We learned so many inspiring lessons from Banting and Best’s discovery of insulin in the 1920s. Their experiments in an academic institution in Canada demonstrate a powerful lesson: Early career investigators, and even medical students, are capable of spearheading discoveries that could make a lasting impact on how we treat children and adults with diabetes today and in the future. Ideas matter and brightest ideas may come from the most junior physician-researchers. We encourage all juniors to dream bigger, work harder and make a long-lasting impact for society.

Secondly, Banting refused to put his name on the patent of insulin as he thought it would be unethical to make a profit from this discovery. He and co-inventors sold the insulin patent to University of Toronto for $1. In 1923, they exemplified the value of selflessness and the desire to help others. Let’s pause and reflect on what we can do to model their legacy.  
Lastly, in 1923, the Nobel Prize Committee awarded Banting and his senior, Dr. MacLeod, the Nobel Prize for the discovery of insulin. Banting was not happy with this decision. He thought Best deserved the Nobel Prize too, so he shared his cash award with him. This is an incredible example of mentorship, and underscores the importance of giving credit to the one who deserves it regardless of one’s title.

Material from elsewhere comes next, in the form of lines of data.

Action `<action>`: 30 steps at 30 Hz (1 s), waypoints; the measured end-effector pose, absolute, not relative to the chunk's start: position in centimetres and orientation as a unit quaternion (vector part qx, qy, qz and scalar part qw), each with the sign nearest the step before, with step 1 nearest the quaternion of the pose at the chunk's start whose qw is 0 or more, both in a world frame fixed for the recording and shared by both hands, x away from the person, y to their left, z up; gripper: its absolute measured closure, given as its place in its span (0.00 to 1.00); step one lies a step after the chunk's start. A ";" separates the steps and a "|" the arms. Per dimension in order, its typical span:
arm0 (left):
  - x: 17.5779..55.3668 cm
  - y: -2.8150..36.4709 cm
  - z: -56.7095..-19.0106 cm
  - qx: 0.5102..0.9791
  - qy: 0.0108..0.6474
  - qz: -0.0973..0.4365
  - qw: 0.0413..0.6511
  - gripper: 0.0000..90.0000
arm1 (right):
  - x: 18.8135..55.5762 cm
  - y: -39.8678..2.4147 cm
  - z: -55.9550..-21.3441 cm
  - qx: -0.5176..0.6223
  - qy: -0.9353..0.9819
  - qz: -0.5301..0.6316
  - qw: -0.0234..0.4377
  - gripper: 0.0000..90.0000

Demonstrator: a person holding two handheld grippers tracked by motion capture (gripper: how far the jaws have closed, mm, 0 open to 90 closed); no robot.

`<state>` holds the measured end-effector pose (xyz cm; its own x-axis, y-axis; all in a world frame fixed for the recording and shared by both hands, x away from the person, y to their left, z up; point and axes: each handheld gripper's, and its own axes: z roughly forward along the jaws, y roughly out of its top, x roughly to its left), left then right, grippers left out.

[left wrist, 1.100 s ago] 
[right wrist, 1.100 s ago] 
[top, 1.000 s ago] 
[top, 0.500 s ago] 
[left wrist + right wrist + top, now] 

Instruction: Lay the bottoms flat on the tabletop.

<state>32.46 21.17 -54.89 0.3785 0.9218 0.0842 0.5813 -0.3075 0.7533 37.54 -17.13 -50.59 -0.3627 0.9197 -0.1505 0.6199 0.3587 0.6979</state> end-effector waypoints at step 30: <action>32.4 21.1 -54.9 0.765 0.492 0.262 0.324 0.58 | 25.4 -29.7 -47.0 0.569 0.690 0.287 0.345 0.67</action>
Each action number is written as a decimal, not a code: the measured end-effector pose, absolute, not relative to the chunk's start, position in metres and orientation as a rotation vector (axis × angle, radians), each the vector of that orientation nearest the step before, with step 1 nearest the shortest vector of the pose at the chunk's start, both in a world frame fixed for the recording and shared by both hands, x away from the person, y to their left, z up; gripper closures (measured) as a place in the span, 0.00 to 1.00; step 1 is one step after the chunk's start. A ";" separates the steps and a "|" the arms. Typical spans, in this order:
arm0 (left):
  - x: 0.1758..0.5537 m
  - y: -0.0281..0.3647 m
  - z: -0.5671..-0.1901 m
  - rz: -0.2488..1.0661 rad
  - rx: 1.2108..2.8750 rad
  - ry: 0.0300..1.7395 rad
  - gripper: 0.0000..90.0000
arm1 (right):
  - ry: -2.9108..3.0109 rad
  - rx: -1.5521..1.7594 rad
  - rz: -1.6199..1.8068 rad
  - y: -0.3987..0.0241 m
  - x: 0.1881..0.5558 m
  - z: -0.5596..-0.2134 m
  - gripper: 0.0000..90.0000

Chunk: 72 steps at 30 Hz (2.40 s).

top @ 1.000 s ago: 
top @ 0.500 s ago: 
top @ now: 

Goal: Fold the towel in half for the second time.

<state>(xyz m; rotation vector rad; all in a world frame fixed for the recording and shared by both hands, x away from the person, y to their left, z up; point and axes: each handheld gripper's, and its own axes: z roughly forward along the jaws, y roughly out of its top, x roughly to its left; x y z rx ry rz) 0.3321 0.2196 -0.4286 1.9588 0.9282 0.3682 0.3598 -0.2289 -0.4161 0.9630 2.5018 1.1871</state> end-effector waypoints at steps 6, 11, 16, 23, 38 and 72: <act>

In partnership with Baylor College of Medicine, the Diabetes and Endocrinology Center at Texas Children’s Hospital is committed to keeping Banting and Best’s legacies alive by cutting-edge research in diabetes. Research activities at our center include observational studies and clinical trials on both medical and behavioral aspects of diabetes. We participate in several multi-center clinical trials and lead many of these trials to improve the lives of youth affected by diabetes. We are excited to make innovative studies available for our patients from newer diabetes technologies to promising immunotherapies. Some examples include RADIANT (Rare and Atypical Diabetes Network), TODAY (The Treatment Options for Type 2 Diabetes in Adolescents and Youth), Type 1 Diabetes TrialNet, CITY (Continuous Glucose Monitoring Intervention in Teens and Young Adults with Type 1 Diabetes), DISCOVER (DIabetes Study in Children Of diVerse Ethnicity and Race) and PRISM (Promoting Resilience in Stress Management in Adolescents with Type 1 Diabetes).

As we celebrate the 100th anniversary of the discovery of insulin, let’s reflect on our past successes and focus our efforts on creating brighter futures. Where we are today would have been unimaginable 100 years ago. I strongly believe we fall short of imagining what the future will bring for diabetes care and even more importantly, its cure.

Texas Children's Diabetes and Endocrine Care Center is a leader in the research and treatment of children with diabetes and endocrine disorders. Click here to learn more about our services.

Disclosures: Dr. Mustafa Tosur serves as a consultant for Provention Bio, a biopharmaceutical company manufacturing Teplizumab.